**Task:** All lines between the start of the listing below and the line containing "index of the", inclusive, must be repeated exactly.

**Information provided:**

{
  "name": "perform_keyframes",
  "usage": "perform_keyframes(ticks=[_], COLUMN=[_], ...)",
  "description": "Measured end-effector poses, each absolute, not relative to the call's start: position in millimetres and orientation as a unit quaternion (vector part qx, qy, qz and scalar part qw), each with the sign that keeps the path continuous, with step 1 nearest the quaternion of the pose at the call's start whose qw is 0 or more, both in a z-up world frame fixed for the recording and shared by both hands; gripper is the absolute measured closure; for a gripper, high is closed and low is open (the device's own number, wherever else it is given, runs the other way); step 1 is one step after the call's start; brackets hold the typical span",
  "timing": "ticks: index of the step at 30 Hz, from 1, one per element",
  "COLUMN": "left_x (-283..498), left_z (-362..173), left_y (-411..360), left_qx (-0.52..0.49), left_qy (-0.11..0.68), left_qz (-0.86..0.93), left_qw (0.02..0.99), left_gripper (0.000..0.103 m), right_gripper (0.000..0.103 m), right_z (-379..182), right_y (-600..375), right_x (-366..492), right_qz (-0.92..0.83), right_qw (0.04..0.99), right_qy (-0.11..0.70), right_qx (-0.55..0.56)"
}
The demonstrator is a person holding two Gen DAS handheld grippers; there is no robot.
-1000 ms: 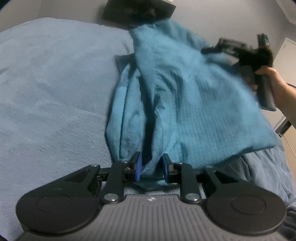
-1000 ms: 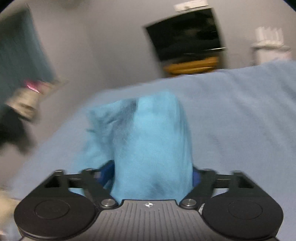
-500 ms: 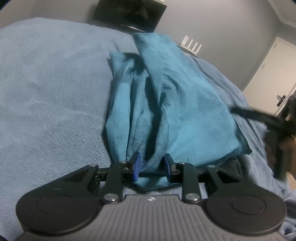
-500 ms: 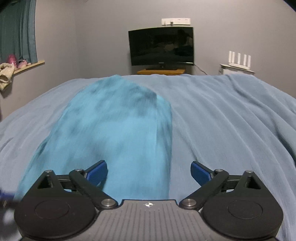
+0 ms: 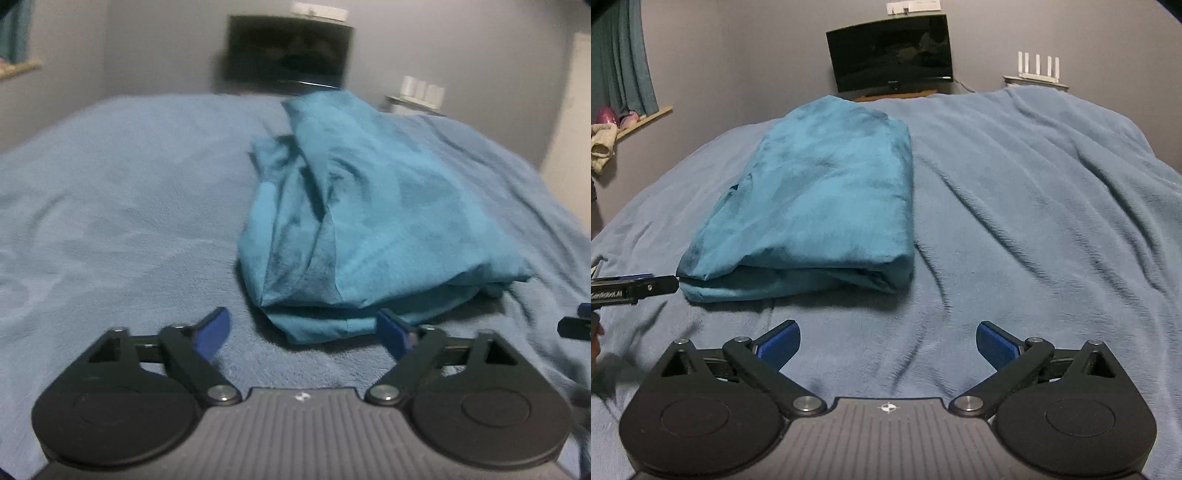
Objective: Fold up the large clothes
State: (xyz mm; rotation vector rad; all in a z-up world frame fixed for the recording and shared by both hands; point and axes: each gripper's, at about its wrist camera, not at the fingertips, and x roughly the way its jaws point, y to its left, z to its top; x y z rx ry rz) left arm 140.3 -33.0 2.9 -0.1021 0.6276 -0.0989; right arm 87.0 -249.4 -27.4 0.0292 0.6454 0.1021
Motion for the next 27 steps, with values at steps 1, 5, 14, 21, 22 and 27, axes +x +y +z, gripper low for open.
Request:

**Solution below:**
{
  "name": "perform_keyframes",
  "usage": "perform_keyframes(ticks=[_], COLUMN=[_], ...)",
  "description": "Measured end-effector poses, each absolute, not relative to the call's start: position in millimetres and orientation as a unit quaternion (vector part qx, qy, qz and scalar part qw), each with the sign that keeps the path continuous, with step 1 nearest the quaternion of the pose at the call's start whose qw is 0 or more, both in a z-up world frame fixed for the recording and shared by both hands; gripper is the absolute measured closure; for a gripper, high is closed and low is open (the device's own number, wherever else it is given, runs the other way); step 1 is one step after the call's start; brackets hold the typical span",
  "timing": "ticks: index of the step at 30 Hz, from 1, one per element",

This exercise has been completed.